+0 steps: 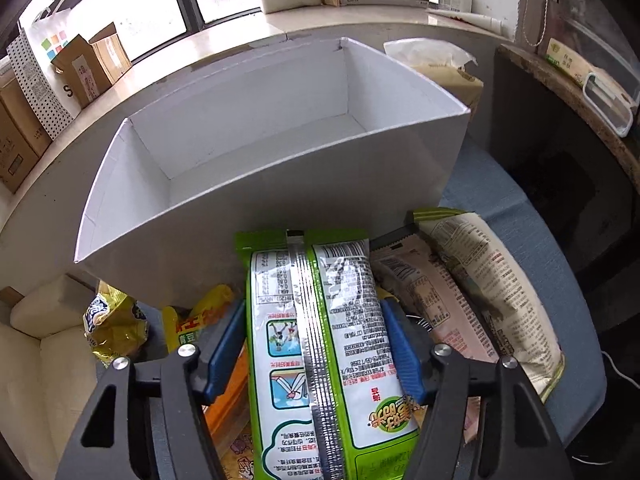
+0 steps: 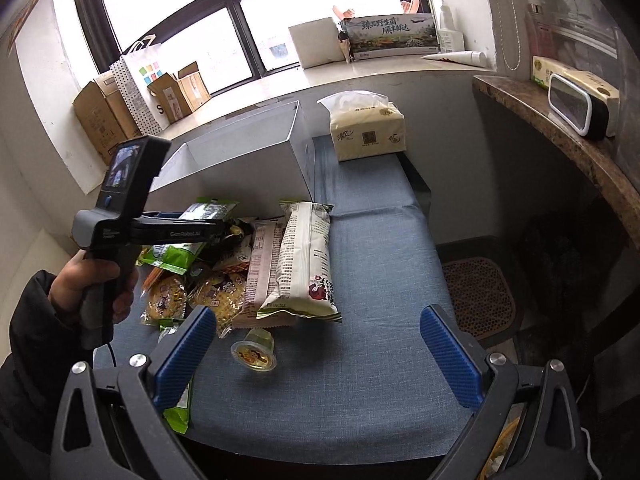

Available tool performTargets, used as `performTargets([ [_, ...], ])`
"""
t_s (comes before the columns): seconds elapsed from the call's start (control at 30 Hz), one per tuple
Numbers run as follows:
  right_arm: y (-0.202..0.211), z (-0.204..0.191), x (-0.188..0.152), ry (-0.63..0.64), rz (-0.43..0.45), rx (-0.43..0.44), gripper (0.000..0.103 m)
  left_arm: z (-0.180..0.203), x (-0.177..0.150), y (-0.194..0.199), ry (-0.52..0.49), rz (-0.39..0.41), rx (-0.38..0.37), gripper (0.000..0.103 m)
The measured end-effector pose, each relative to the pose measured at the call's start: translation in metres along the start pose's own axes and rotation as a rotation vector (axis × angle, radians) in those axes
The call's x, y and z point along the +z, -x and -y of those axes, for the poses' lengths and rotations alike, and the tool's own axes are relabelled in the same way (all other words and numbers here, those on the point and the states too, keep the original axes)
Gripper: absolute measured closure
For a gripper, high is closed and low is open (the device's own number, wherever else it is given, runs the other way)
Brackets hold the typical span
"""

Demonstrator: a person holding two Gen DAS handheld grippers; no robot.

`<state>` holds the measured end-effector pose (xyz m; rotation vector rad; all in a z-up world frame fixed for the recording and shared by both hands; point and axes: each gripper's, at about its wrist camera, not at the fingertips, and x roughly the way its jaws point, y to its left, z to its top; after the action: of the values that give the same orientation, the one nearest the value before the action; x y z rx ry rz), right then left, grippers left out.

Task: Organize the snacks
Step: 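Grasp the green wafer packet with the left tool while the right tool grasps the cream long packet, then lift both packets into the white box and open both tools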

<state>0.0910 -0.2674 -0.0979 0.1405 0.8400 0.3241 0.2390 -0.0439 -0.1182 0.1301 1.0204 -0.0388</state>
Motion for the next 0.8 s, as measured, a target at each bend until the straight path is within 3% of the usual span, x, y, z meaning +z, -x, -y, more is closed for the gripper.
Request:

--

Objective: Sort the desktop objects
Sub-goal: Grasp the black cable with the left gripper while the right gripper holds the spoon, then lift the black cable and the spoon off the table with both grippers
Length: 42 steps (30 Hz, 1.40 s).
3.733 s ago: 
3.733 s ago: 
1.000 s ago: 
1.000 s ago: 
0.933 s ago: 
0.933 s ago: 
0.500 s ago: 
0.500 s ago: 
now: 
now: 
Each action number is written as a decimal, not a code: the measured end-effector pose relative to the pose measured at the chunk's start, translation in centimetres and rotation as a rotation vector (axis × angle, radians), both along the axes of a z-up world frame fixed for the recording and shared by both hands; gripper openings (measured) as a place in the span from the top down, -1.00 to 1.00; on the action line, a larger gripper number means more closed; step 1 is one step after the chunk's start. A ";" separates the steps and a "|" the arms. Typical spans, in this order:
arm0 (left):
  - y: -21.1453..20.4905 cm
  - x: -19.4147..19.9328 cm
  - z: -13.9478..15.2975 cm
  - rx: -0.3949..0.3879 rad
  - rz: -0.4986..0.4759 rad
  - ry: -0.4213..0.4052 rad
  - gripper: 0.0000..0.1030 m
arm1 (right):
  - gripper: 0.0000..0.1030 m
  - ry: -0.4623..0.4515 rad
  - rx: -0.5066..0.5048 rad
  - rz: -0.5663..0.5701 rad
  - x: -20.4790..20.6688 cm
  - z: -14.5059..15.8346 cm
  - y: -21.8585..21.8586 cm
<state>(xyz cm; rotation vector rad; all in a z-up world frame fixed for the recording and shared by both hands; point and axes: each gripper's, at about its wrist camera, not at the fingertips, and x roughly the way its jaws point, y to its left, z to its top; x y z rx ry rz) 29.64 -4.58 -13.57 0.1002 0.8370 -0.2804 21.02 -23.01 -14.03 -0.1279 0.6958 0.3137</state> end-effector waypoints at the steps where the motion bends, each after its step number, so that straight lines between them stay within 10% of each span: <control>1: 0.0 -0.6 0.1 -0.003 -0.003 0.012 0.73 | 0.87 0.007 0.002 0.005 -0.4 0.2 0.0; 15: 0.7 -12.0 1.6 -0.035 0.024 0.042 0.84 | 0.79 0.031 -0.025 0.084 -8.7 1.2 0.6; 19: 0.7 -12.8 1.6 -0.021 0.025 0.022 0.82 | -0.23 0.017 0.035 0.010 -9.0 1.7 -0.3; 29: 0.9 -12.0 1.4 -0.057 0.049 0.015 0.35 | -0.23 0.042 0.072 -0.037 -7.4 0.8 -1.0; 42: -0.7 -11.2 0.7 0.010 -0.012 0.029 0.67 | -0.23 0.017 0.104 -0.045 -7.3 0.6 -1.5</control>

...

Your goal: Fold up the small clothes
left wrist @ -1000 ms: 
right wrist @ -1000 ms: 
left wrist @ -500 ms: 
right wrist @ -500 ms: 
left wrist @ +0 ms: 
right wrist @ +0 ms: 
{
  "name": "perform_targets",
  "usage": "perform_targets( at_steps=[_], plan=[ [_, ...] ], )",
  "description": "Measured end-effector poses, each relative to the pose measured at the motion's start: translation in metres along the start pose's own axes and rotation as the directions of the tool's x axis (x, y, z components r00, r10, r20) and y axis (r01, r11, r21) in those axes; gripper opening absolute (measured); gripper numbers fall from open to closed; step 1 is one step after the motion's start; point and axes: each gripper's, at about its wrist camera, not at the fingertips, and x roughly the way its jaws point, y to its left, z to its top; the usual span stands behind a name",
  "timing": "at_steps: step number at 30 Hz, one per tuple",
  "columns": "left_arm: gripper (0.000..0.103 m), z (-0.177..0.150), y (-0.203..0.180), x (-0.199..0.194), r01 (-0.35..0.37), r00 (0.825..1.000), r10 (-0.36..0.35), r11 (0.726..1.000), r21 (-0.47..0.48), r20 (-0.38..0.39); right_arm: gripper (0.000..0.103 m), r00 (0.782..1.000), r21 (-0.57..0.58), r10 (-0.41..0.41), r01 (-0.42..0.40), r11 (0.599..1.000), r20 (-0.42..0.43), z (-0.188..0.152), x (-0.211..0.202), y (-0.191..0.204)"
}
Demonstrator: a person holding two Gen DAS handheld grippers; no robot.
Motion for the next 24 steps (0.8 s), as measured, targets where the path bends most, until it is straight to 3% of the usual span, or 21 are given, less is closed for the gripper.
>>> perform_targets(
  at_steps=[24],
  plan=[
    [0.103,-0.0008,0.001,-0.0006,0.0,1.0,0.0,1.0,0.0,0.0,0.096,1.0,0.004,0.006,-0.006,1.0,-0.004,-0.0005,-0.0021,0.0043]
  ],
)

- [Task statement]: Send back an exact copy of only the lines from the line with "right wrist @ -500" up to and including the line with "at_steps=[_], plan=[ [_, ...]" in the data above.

- [Task output]:
right wrist @ -500 ms: 
left wrist @ +0 ms: 
right wrist @ +0 ms: 
{
  "name": "perform_targets",
  "usage": "perform_targets( at_steps=[_], plan=[ [_, ...] ], )",

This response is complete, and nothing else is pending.